▸ **What is expected**
Copy, from the material below, each line that contains the word "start".

###

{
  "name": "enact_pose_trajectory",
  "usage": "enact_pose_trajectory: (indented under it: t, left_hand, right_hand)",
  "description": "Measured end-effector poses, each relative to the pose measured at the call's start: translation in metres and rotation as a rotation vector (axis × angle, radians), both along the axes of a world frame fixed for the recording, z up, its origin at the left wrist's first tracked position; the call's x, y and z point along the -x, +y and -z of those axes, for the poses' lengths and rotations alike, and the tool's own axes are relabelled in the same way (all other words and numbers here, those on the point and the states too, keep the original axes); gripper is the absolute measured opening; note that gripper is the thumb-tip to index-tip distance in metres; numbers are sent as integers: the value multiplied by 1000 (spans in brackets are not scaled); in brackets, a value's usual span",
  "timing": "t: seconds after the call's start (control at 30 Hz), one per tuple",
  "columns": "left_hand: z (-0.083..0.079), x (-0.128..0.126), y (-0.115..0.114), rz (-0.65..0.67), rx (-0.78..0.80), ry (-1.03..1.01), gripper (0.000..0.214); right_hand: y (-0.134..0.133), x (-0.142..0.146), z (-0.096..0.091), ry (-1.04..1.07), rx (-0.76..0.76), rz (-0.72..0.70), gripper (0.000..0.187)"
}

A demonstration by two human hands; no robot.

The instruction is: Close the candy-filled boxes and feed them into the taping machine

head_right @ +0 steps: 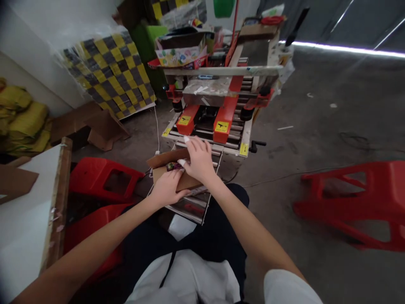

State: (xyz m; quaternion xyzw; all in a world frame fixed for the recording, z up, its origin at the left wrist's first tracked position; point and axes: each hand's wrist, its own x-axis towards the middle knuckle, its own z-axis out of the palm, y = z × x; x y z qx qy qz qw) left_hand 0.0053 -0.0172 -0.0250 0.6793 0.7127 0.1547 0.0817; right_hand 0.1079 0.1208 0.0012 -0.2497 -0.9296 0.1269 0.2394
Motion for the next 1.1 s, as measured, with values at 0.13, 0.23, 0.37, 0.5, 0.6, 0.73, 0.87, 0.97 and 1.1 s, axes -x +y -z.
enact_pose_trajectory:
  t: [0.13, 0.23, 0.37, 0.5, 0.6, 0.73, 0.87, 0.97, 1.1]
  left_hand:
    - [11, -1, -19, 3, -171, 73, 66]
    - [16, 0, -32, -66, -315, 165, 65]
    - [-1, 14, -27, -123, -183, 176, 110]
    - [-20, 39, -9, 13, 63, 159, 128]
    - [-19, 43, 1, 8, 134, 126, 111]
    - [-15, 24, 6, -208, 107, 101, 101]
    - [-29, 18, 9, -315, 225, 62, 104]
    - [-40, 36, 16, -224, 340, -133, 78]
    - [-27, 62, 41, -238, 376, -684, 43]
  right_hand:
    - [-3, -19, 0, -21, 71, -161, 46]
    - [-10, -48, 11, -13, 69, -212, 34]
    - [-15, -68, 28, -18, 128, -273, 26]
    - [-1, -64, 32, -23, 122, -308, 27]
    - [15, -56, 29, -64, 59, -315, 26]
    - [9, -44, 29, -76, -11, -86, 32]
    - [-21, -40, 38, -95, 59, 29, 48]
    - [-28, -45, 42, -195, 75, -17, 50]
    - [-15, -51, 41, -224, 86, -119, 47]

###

▸ **Response**
  "description": "Measured end-effector poses, each relative to the pose measured at the call's start: translation in metres and rotation as a rotation vector (axis × angle, radians), both along the axes of a world frame fixed for the recording, z up, its origin at the left wrist's first tracked position; the call's x, y and z point along the -x, +y and -z of those axes, for the poses' lengths and rotations alike, and the tool's own axes are relabelled in the same way (all other words and numbers here, those on the point and the states too, keep the original axes); gripper is the absolute measured opening; note that gripper is the thumb-tip to index-tip distance in metres; numbers are sent as integers: the value multiplied by 1000 (spans in brackets are not scaled); in brackets, a value's usual span",
  "timing": "t: seconds after the call's start (control at 30 Hz), one per tuple",

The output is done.